An estimated 8.5 million people went to the movies this Sunday on National Cinema Day, a 5% increase in attendance from last year’s inaugural event.
On National Cinema Day, hosted by the Cinema Foundation, all showtimes in every format (including Imax and Dolby) were $4 at participating theaters.
Even with heavily discounted tickets, the box office saw a 16% increase over the previous Sunday, Aug. 20. Moviegoers aged 18-24 and 25-34 each made up 22% of the National Cinema Day audience, according to Comscore, while patrons aged 13-17 accounted for 16% of ticket buyers. Women turned out in slightly higher numbers than men, making up 52% of the audience.
“National Cinema Day was a significant success in bringing together millions of film fans of all ages to enjoy movies on the big screen,” said Bryan Braunlich, executive director of the Cinema Foundation. “Movie theaters and all our partners helped maximize the impact of the day with creative marketing and special promotions that added to the overall excitement, while a diverse slate of exciting films provided something for everyone to see. Thank you to all those hard-working individuals who make the theatrical experience magical.”
This year’s one-day event, which is designed to populate multiplexes and sell popcorn during the dog days of summer, accounted for $34 million in ticket sales. That’s a boost from last year’s inaugural National Cinema Day, which saw $24.3 million in revenues and brought in 8.1 million moviegoers.

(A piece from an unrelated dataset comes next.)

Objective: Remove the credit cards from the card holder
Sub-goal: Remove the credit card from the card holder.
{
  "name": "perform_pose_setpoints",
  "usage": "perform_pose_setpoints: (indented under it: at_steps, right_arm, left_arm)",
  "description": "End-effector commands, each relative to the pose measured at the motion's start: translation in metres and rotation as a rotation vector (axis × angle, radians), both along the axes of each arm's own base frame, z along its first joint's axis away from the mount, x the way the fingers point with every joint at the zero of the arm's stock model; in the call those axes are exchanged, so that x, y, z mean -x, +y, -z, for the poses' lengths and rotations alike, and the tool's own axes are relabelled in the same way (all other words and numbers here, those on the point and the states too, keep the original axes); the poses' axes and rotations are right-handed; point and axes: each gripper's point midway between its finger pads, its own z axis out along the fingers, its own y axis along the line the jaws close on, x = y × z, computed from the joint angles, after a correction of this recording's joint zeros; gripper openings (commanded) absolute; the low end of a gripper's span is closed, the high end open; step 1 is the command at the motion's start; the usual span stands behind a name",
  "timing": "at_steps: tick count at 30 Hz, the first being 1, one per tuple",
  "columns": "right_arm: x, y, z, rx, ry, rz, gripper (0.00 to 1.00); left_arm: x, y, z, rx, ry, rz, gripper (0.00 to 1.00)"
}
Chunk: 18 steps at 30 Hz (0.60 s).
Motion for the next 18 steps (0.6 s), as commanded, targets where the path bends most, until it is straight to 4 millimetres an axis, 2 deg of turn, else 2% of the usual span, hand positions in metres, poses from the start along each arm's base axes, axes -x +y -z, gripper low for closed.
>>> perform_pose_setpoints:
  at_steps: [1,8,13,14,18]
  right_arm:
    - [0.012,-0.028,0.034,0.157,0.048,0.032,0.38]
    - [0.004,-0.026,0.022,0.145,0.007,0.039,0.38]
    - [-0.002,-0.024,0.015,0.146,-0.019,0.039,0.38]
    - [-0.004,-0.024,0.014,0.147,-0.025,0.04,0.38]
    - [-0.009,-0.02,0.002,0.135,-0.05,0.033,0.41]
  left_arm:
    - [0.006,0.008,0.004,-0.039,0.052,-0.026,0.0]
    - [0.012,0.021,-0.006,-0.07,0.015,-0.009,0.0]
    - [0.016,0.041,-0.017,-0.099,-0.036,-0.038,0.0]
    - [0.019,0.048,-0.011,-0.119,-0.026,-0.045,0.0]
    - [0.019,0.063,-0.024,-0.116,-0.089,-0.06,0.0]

More than 3,000 locations, including major chains and smaller independent venues, across the U.S. and Canada participated in National Cinema Day, with theaters reporting sold-out showtimes in many formats throughout the day.
“The positive response to National Cinema Day is just another reminder of how much people love going to the movie theater,” said Michael O’Leary, president and CEO of the National Association of Theatre Owners. “In every corner, audiences came together in large numbers this weekend to share in the experience of seeing great stories on the big screen. These numbers show us that the future of exhibition is strong, and that consumer enthusiasm for the theatrical experience continues unabated.”